Мне действительно не становится лучше. Это ощущается бессмысленным отягощающим вздохом, когда ты был уверен, что уже на поверхности – а на самом деле болтаешься где-то в глубине, совсем не выплыл. Мне хочется излечить себя. И это бы чувствовалось так, будто наносишь густой жирный крем с эвкалиптом на сухую, потрескавщуюся кожу.
С момента моей ошибки, надо признаться, когда-то мною была совершена точно такая же, прошло больше месяца. Был небольшой проблеск, во время которого я была уверена – все прошло, затянулось, не болит.
О! Нет, я все-таки не выплыла, и сейчас я это ощущаю так ярко и отчаянно, что мне трудно счесть, сколько саше сахара мне нужно добавить в свой чай, чтобы он стал сладким.

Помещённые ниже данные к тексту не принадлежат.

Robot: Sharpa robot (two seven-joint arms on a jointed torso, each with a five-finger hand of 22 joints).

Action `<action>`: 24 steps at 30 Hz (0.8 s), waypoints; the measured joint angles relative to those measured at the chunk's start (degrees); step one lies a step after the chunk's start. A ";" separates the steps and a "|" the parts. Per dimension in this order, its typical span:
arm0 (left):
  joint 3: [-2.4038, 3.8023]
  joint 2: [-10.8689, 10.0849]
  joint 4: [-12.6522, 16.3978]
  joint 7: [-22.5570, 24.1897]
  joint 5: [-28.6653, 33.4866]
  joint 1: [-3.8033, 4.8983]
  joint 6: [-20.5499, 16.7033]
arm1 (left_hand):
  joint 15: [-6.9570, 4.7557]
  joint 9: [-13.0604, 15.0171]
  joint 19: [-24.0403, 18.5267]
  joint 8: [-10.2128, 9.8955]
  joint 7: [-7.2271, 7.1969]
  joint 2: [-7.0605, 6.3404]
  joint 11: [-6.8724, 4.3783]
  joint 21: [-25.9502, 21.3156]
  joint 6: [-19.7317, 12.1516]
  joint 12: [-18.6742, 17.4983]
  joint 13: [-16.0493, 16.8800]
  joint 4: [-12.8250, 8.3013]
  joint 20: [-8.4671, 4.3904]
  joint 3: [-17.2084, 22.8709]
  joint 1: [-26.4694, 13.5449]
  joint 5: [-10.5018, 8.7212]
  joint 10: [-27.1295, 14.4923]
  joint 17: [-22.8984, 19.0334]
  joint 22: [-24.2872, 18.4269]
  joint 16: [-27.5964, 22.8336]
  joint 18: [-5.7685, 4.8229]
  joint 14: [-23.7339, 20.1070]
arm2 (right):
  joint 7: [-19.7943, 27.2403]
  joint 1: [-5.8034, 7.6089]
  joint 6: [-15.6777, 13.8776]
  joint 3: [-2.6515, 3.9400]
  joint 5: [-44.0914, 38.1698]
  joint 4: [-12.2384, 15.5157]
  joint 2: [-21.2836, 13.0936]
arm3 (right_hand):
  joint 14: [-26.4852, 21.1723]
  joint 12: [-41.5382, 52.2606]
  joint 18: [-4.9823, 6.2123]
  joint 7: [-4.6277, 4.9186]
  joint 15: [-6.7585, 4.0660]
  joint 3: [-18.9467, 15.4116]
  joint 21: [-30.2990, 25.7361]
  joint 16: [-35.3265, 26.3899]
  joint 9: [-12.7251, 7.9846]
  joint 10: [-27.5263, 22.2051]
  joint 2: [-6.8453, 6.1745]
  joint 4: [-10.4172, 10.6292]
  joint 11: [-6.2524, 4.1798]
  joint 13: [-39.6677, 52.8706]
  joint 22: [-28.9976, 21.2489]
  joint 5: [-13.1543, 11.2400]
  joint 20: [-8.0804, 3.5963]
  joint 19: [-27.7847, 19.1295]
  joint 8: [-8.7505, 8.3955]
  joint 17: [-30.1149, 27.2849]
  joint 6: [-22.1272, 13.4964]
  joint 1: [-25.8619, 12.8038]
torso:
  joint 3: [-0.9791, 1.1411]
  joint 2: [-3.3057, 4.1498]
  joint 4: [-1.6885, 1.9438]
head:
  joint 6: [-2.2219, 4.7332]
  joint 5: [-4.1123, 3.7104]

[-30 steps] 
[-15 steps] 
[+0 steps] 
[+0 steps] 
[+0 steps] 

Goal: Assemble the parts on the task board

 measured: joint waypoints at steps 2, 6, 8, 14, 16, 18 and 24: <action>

Мои дни разделились на две части, одну из них я боюсь до невыносимости. И именно она неизбежна. В первой части все протекает неизменно – я ношу свежие рубашки, отчитываю себя за отсутствие здорового завтрака, работаю, сплетничаю, много смеюсь и люблю жизнь своей любовью. Единственное только – практически не пишу. Даже этот текст, как сорванный с раны окровавленный пластырь, такая белая ворона во всех моих работах. Когда я вообще писала о себе? Да и ловлю себя на мысли во время сплетен, что на самом деле все притупленно: я все тише смеюсь, реже вздрагиваю от неожиданных вестей и секретов, практически не чувствую вкус сыра на поджаренном хлебе. Хотя раньше жизнь так громко хохотала, что у меня стоял звон в ушах – я вдыхала каждый день, и не верила самой себе, что осязаю этот вдох своей кожей.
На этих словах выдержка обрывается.